Nous sommes le deux avril deux mille vingt trois et mon réveil sonne, il est neuf heures. Je me lève et file à la douche. Lorsque j'en sors, la buée s'est installée sur le miroir. Je l'efface du dos de ma main. J'aperçois mon reflet pâle et mes cheveux noirs. Je vois mes piercings et mes tâches de rousseurs. J'aperçois cette fille que je déteste tant et ce corps qui me semble si répugnant. Et puis je la vois elle, celle que je suis vraiment, celle qui aime passionnément. J'enroule la serviette de bain autour de ma poitrine - bien qu'inexistante - puis je m'approche de la glace. Je me maquille rapidement d'un trait d'eye liner et de mascara, de blush et voilà. Je m'habille d'un haut noir cotéllé et décolleté assorti d'un jean foncé. Je me précipite vers la cuisine et j'emballe les pâtisseries datant de la veille dans un plat mais je prends soin d'en séparer une dans un petit Tupperware au couvercle vert. J'enfile mon trench noir et je prends mon sac à main. Lorsque je suis prête à démarrer, je me surprends à sourire à l'idée de te revoir, toi, celle pour qui je n'aurais jamais cru avoir des sentiments un jour.

Le GPS indique que je suis arrivée. Salle Jacques Brel. Je me regarde dans mon rétroviseur, mes cheveux ont bien bouclés. Je me trouve belle aujourd'hui. Serait-ce encore un effet de l'ocytocine ? Est ce que je me trouve belle parce que, sur cette terre, une autre personne me trouve belle de façon inconditionnelle ? Je sors de la voiture et je la ferme à clé. Je me dirige vers l'entrée et je salut tout le monde. Je dépose mon plateau en cuisine puis je te cherche. Toi qui n'est pas encore là. Quand tout à coup je me souviens que personne n'est au courant et qu'il faut que l'on reste discrètes. Je te vois qui passe le seuil de la porte quelques minutes plus tard accompagnée de ton amie et sa petite sœur qui pratique le même sport. La maman vous a amenée en voiture. En ce moment, tu loges chez eux. Cette maman est une amie de longue date de ta famille. Pendant l'une de nos sorties au cinéma, tu m'as expliqué que l'ambiance chez toi est très compliquée alors tu préfères t'éloigner.

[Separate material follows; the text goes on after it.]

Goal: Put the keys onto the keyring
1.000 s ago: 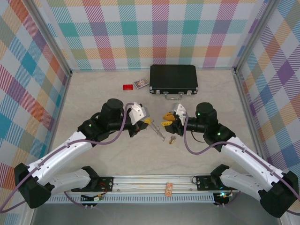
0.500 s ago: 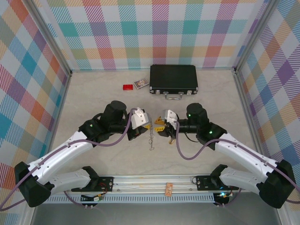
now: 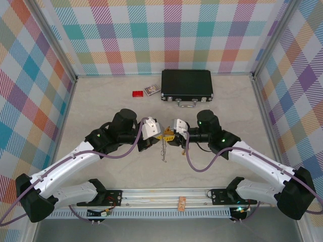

En rentrant de l'avant-première, avant-hier soir, je t'ai raccompagnée dans la maison familiale qui t'accueille gracieusement.

Est-ce un hasard si je vous dis que cette maison est la même que celle où habitait mon ancienne coach Angeline quelques années auparavant ? Rien que la vision du jardin m'a glacé le sang.

Aujourd'hui, tu es habillée d'un d'un teeshirt nike rouge, d'un pantalon à pince noir et de tes converses noires. Tu t'es coiffée de deux tresses plaquées et n'es pas maquillée. Même au naturel tu es belle.

Tu entres dans la salle avec une assurance que je t'envie. Tu marches vers moi en me souriant. Tes pommettes se réhaussent et tes lèvres se tendent. Ton sourire est parfaitement dessiné. Ton teint est légèrement rosé. Tu me tends la joue et je ne comprends pas tout de suite puis je vois dérriere toi la femme qui t'acceuille et je comprends ton geste. En effet, cette famille a une religion qui n'est pas en accord avec notre relation, alors pour garder le toit sous lequel tu dors sereinement, tu te dois de rester discrète quant à nos sentiments.